After eight years of unilateral moves within the Israeli-Palestinian conflict, perhaps unilateral disengagement from the Arab-Israeli conflict was to be expected from the discursive centrist, pro-peace camp. After Israel’s unilateral disengagement from Gaza begot an empowered Hamas; after the Palestinian unilateral bid for statehood in 2011 resulted in Israeli temporary tax withholding measures; after Israel’s continued unilateral settlement building in the West Bank led to Mahmoud Abbas and Salam Fayyad’s disempowerment and disenchantment; after the Palestinians’ unilateral UN statehood move this year paved the way for Prime Minister Netanyahu’s pronouncement that settlement planning would proceed for the highly contentious E1 region connecting Ma’ale Adumim and East Jerusalem; perhaps unilateral evacuation from the peace process itself was the two-state solutionist’s natural maneuver.
Couple this sequence with an Arab Spring and a looming Iranian threat that have both entirely reshaped the importance of the Israeli-Palestinian conflict and significantly reduced the likelihood of its resolution, and the stage is set for disillusionment and disengagement.

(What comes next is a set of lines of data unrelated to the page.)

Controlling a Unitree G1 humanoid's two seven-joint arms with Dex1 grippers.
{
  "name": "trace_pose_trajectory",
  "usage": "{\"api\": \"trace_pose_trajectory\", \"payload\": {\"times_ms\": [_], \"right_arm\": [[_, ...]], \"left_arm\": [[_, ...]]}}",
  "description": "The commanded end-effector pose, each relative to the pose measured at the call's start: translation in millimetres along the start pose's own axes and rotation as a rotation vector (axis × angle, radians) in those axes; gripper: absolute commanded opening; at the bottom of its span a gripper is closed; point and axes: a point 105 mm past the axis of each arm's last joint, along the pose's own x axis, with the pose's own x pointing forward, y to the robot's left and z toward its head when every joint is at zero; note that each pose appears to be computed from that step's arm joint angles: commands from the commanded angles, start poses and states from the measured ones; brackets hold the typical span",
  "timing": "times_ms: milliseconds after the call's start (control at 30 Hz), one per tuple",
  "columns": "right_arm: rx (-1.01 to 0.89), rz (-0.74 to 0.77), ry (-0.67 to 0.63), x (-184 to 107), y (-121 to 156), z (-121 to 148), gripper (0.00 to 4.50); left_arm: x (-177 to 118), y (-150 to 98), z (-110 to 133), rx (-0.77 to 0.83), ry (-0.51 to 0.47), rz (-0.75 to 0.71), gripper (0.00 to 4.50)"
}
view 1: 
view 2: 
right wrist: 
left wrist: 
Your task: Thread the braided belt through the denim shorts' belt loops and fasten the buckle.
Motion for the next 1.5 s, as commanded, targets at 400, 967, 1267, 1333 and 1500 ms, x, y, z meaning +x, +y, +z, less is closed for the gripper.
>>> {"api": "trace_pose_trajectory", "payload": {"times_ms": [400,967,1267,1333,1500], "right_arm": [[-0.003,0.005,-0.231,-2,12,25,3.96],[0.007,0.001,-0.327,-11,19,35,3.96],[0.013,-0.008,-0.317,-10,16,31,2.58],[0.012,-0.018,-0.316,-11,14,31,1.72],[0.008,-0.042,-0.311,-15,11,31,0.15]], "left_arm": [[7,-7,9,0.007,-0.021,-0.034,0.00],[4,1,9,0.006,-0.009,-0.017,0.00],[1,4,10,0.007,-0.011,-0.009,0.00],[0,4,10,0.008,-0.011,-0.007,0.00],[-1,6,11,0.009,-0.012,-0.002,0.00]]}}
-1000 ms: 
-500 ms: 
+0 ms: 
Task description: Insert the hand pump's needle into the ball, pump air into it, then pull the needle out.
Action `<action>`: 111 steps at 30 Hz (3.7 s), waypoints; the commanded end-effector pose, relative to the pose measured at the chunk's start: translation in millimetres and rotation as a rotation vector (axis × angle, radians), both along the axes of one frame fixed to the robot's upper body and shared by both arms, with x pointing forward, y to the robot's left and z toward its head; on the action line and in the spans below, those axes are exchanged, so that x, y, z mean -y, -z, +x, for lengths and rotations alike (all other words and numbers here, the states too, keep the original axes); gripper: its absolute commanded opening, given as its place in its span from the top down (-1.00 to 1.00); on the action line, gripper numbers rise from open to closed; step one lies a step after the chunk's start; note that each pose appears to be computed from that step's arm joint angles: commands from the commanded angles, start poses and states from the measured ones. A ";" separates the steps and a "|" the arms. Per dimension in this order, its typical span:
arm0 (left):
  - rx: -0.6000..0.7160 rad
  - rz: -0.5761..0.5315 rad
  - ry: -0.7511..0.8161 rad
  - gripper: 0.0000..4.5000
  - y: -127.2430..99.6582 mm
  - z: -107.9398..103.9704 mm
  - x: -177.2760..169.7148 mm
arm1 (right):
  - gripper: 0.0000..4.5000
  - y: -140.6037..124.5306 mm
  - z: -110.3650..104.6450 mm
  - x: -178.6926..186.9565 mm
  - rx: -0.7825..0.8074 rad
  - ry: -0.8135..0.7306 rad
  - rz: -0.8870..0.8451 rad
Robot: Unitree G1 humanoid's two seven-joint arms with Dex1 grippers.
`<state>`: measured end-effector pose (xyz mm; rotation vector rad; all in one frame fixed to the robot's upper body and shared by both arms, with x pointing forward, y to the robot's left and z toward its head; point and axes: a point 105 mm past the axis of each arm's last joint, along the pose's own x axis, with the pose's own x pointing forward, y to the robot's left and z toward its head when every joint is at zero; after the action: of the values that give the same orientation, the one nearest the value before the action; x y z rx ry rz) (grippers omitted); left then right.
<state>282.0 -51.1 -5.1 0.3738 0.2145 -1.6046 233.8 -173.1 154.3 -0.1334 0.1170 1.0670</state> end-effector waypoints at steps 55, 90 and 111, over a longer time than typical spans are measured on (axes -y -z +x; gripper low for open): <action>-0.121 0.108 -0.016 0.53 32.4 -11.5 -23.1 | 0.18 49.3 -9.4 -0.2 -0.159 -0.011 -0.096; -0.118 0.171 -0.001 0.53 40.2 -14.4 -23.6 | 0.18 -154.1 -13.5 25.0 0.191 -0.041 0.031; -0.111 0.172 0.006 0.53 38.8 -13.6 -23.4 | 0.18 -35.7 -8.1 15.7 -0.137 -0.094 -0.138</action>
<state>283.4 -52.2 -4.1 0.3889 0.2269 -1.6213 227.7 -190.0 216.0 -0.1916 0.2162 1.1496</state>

Word on the street is that the amount of resources the White House will be willing to invest in Israeli-Palestinian issues is going to plummet at the outset of the new administration. The smart money says that the State Department’s Israeli-Palestinian desk will be shrinking. Even the President himself, who four years ago made a star-studded push for an end to Israeli-Palestinian hostilities by bringing on board such power brokers as Senator George Mitchell and Ambassador Dennis Ross, has already announced his pivot away from the Middle East toward international issues where he might actually have a prayer of moving the needle. As for Mitchell and Ross, both have resigned their posts – no doubt, due to resignation of a different sort.

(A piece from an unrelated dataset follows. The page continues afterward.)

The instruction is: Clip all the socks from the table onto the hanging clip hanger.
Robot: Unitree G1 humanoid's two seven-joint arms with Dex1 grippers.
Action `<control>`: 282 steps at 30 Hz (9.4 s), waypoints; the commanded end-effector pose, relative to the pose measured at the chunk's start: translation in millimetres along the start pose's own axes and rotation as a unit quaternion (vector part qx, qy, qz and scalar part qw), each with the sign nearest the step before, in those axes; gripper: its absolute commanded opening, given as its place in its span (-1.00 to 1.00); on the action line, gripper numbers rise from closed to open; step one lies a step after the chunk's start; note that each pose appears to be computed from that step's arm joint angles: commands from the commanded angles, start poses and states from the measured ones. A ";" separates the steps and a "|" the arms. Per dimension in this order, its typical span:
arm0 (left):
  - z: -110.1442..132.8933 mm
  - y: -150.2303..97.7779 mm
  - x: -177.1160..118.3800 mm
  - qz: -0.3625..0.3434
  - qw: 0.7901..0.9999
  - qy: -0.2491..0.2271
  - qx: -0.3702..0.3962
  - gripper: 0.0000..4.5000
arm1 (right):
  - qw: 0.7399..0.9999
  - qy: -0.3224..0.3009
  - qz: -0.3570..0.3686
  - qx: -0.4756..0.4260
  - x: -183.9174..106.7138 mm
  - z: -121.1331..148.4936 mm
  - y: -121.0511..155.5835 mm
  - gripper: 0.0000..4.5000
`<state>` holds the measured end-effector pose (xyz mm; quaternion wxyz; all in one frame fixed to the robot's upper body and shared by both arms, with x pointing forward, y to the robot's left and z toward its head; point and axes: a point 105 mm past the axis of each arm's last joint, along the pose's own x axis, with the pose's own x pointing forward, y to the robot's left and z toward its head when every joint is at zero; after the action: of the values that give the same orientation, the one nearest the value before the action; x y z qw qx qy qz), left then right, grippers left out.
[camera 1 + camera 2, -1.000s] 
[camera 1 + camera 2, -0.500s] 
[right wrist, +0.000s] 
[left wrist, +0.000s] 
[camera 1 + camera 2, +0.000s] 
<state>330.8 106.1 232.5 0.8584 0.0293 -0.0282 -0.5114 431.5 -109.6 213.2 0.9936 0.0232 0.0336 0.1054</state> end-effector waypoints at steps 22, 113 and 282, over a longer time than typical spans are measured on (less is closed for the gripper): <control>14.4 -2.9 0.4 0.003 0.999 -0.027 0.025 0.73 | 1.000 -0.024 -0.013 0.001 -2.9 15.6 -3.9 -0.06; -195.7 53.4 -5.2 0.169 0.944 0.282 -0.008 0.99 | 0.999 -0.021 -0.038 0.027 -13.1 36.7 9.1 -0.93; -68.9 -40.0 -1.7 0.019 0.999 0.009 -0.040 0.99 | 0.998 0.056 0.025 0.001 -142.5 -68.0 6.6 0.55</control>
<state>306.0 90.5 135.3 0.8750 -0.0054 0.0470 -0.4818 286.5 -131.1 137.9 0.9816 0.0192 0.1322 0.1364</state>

Outside of government, many of those who have devoted their careers to Israeli-Arab peace – be they senior personnel at NGOs, journalists covering the conflict, or think tank wonks – are moving on to entirely different careers. They are simply exhausted, resigned, disillusioned.
The unilateral disengagement of the peace process titans may be only temporary. One characteristic that has defined the titans has been their persistence to push for the dream when given even the slightest glimmer of hope. One major signal from Mahmoud Abbas, one gesture by Netanyahu’s next coalition toward centrist actors such as Yair Lapid or Tzipi Livni, and the titans could return in full force.
But for now, as the beltway clears for the holidays, silence has descended upon Washington, D.C. Even as this city’s streets refill in a few short days, it remains unclear when the silence will end.